» What to produce:
Please copy every line of the records below that holds the word "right".

BEGIN Data to use

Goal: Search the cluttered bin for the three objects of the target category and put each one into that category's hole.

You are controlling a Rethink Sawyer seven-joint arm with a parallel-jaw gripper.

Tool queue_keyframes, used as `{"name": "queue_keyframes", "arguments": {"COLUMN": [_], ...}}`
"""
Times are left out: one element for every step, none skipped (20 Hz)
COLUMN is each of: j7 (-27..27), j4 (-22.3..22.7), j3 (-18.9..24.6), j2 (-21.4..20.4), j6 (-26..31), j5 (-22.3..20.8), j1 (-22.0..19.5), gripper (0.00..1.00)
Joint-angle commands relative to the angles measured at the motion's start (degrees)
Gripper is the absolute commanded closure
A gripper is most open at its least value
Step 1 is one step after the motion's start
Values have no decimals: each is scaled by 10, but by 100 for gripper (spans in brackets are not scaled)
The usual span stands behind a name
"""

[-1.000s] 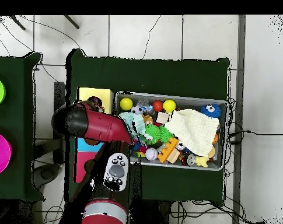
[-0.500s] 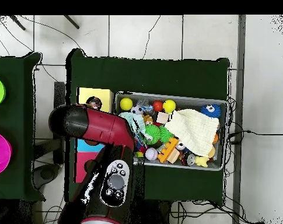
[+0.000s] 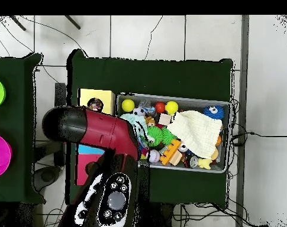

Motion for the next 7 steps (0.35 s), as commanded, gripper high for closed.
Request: {"name": "queue_keyframes", "arguments": {"j7": [84,81,82,81,83,85,88], "j4": [71,77,79,80,81,81,83], "j3": [1,2,0,1,-1,-1,1], "j2": [-22,-23,-25,-27,-28,-29,-30], "j6": [49,43,41,41,42,43,41], "j5": [-41,-42,-42,-43,-43,-45,-44], "j1": [-10,-13,-13,-14,-14,-14,-15], "gripper": [100,100,100,100,100,100,100]}}
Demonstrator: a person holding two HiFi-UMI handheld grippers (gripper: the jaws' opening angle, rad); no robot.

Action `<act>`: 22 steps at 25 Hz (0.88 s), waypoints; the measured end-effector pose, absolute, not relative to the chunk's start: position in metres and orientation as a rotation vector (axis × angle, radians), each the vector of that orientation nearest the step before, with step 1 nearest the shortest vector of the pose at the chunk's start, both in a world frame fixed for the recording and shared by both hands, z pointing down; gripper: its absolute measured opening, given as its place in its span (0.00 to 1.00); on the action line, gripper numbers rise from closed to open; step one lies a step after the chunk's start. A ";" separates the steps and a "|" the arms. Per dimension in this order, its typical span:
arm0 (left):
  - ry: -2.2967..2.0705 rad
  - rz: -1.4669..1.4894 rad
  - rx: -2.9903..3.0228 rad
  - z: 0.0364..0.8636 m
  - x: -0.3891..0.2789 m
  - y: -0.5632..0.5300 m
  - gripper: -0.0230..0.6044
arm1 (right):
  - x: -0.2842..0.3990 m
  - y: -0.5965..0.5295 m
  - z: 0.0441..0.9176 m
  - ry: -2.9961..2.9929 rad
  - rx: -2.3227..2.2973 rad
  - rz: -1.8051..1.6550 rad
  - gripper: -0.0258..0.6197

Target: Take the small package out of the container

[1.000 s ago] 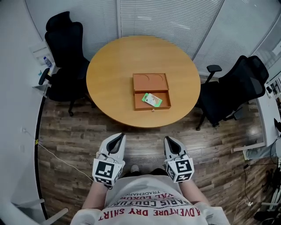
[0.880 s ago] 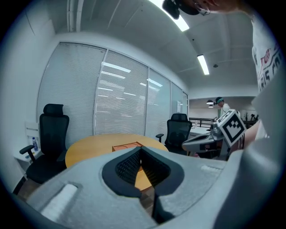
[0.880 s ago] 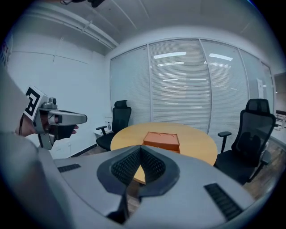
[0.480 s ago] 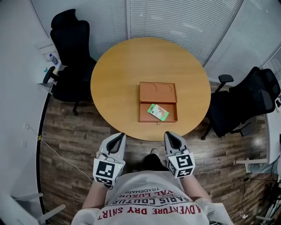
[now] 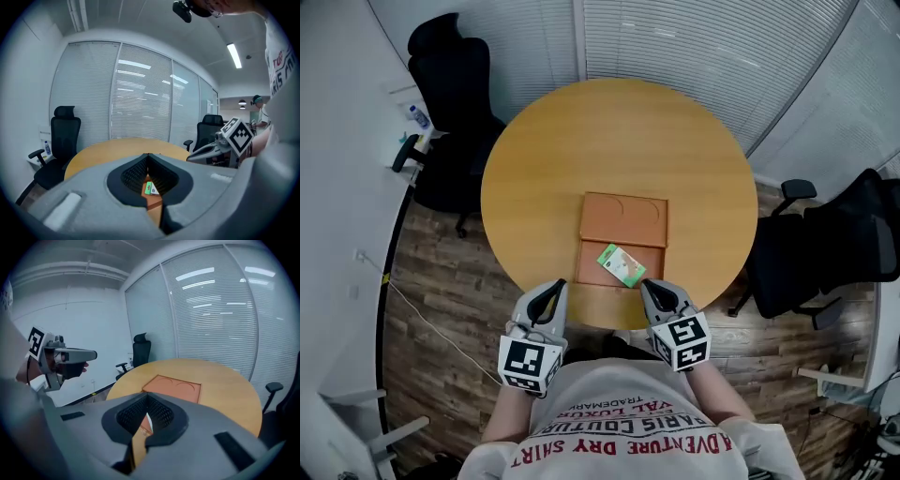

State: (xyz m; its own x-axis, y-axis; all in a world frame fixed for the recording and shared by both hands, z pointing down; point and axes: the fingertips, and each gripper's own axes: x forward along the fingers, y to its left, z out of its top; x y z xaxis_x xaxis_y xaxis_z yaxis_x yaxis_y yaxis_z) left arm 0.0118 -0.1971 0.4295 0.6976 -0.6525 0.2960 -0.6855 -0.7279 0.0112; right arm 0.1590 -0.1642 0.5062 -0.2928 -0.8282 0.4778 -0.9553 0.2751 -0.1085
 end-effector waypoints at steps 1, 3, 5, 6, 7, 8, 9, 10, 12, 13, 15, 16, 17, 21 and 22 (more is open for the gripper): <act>-1.101 0.422 2.776 0.431 0.020 -0.200 0.06 | 0.163 -0.167 0.512 -2.211 1.591 0.550 0.05; -1.089 0.434 2.770 0.435 0.032 -0.203 0.05 | 0.167 -0.173 0.522 -2.178 1.536 0.531 0.05; -1.076 0.445 2.767 0.439 0.039 -0.207 0.06 | 0.168 -0.180 0.532 -2.155 1.486 0.506 0.05; -1.072 0.451 2.765 0.441 0.041 -0.210 0.06 | 0.167 -0.183 0.536 -2.149 1.461 0.507 0.05; -1.070 0.455 2.761 0.444 0.042 -0.213 0.05 | 0.166 -0.187 0.541 -2.144 1.436 0.516 0.05; -1.070 0.459 2.757 0.446 0.043 -0.217 0.06 | 0.165 -0.191 0.546 -2.137 1.413 0.526 0.05; -1.069 0.460 2.753 0.448 0.044 -0.221 0.05 | 0.164 -0.195 0.552 -2.126 1.395 0.537 0.05; -1.066 0.460 2.751 0.451 0.045 -0.225 0.06 | 0.164 -0.199 0.560 -2.108 1.380 0.550 0.05; -1.048 0.464 2.751 0.456 0.047 -0.231 0.05 | 0.165 -0.206 0.577 -2.063 1.340 0.587 0.10; -1.034 0.474 2.752 0.460 0.047 -0.234 0.05 | 0.164 -0.208 0.587 -2.038 1.310 0.611 0.20; -1.007 0.506 2.740 0.473 0.046 -0.238 0.06 | 0.162 -0.210 0.605 -1.992 1.252 0.647 0.27; -0.995 0.517 2.727 0.479 0.045 -0.240 0.05 | 0.160 -0.213 0.611 -1.975 1.232 0.655 0.31; -0.986 0.523 2.715 0.483 0.042 -0.243 0.06 | 0.158 -0.216 0.616 -1.962 1.218 0.658 0.35; -0.958 0.544 2.697 0.499 0.029 -0.260 0.06 | 0.143 -0.233 0.630 -1.950 1.172 0.671 0.42; -0.955 0.552 2.695 0.503 0.025 -0.264 0.05 | 0.140 -0.237 0.633 -1.947 1.158 0.673 0.43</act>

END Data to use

» Answer to the problem:
arm1 (right):
State: (xyz m; its own x-axis, y-axis; all in a world frame fixed for the recording and shared by both hands, z pointing down; point and axes: the fingertips, and each gripper's own axes: x forward along the fingers, y to its left, z out of its top; x y z xaxis_x xaxis_y xaxis_z yaxis_x yaxis_y yaxis_z) left arm 0.0118 -0.1971 0.4295 0.6976 -0.6525 0.2960 -0.6855 -0.7279 0.0112; right arm 0.1590 -0.1642 0.5062 -0.2928 -0.8282 0.4778 -0.9553 0.2751 -0.1085

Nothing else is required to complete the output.